Videos you include on your Web site pose download problems on the most powerful personal computer and the fastest Internet connection. In fact, no one even thinks about recording, transmitting, and playing back uncompressed video full-screen. The bulk of online video you’ll see is compressed, using a three-stage process:
To play back a completely uncompressed widescreen video at 30 frames per second would require a connection with a speed of more than 1 Gb/second, which is more than a thousand times faster than the rated speed of a very fast home or office connection.
Show video in a small window: YouTube recently upgraded its offering and began showing most videos in a relatively generous 480 x 360-pixel window, exactly one-fifth the pixels available on a typical 1024 x 768-pixel screen.
Reduce the frame rate: Although players adapt to the bandwidth available, a rate of 10 frames per second — one-third the frame rate of television — is considered acceptable.
Compress the images: JPEG compression, good as it is for images, works with only one frame at a time, so MPEG video compression is used instead.
MPEG, more commonly known as MP3, takes advantage of parts of a scene that don’t change from one frame to the next, and only encodes the changed parts. Unfortunately, when part of a scene changes very fast, or all of a scene changes fairly fast, there’s often visible distortion in the scene until the compression and decompression can catch up.
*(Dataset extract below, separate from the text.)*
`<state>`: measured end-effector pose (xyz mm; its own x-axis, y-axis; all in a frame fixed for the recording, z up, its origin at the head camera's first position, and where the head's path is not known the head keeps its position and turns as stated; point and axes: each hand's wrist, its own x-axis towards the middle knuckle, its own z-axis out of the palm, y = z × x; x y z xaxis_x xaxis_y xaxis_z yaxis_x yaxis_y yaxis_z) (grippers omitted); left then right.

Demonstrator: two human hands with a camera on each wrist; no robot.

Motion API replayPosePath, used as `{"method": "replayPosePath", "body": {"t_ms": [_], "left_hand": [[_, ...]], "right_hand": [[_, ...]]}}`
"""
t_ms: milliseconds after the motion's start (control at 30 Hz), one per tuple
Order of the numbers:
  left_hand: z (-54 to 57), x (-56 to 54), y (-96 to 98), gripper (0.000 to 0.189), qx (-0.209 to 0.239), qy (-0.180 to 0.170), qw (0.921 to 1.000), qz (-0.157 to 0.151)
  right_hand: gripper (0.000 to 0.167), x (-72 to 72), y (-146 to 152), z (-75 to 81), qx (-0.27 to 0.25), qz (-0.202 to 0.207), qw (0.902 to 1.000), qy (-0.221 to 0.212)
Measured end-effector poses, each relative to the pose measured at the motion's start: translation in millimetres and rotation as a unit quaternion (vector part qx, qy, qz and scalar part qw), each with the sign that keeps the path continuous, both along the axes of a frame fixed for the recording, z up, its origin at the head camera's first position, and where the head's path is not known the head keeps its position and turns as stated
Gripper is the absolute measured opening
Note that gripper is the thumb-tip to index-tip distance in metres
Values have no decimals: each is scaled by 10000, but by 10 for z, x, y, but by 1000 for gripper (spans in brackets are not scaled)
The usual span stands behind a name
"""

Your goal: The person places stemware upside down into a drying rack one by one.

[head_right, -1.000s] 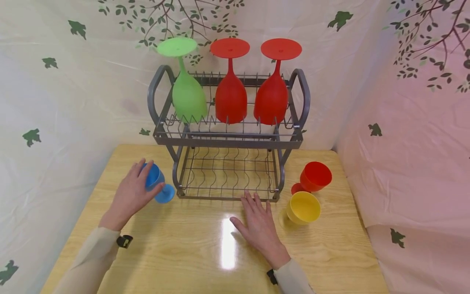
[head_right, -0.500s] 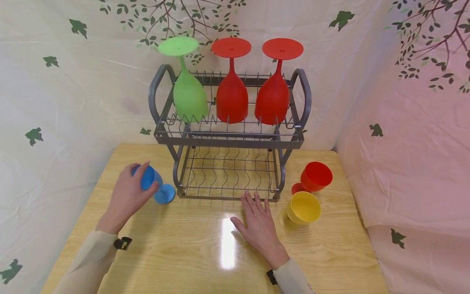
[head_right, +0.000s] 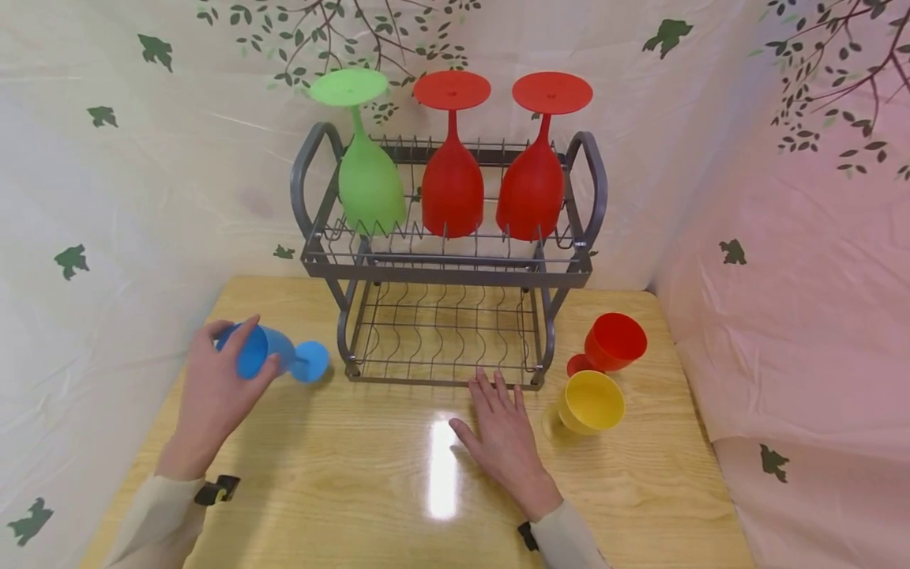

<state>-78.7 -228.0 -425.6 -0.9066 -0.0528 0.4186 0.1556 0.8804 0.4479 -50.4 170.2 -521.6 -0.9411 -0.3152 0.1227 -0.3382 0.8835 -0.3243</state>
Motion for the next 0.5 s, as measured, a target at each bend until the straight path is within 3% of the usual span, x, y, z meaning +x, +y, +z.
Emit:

Video clips, even on the relatively robust YouTube site, often stall during playback. This is extremely frustrating for users and for you, if the video is on your Web site. Unfortunately, there is so much variation at all points in transmission, reception, and display of online video — from the servers, across the Internet and on the user’s computer — that it’s impossible to give users any quick or certain fix for any problems they experience. Compression helps your video work well on the Web, but to make it sweet, keep it short.
For typical YouTube-style video clips — medium-size 480 x 360-pixel images, harshly compressed, usually grainy and a bit dim — each 15 seconds of video takes up roughly 1 MB. That’s 4 MB per minute. Not too bad a size for a three-minute music video, but that one-hour CEO speech at the annual results announcement is going to take up 240 MB!
If you must deliver a long video, break it into clips. Preface each clip with a brief description. And hope that at least some of your site visitors have the patience to get through all of it.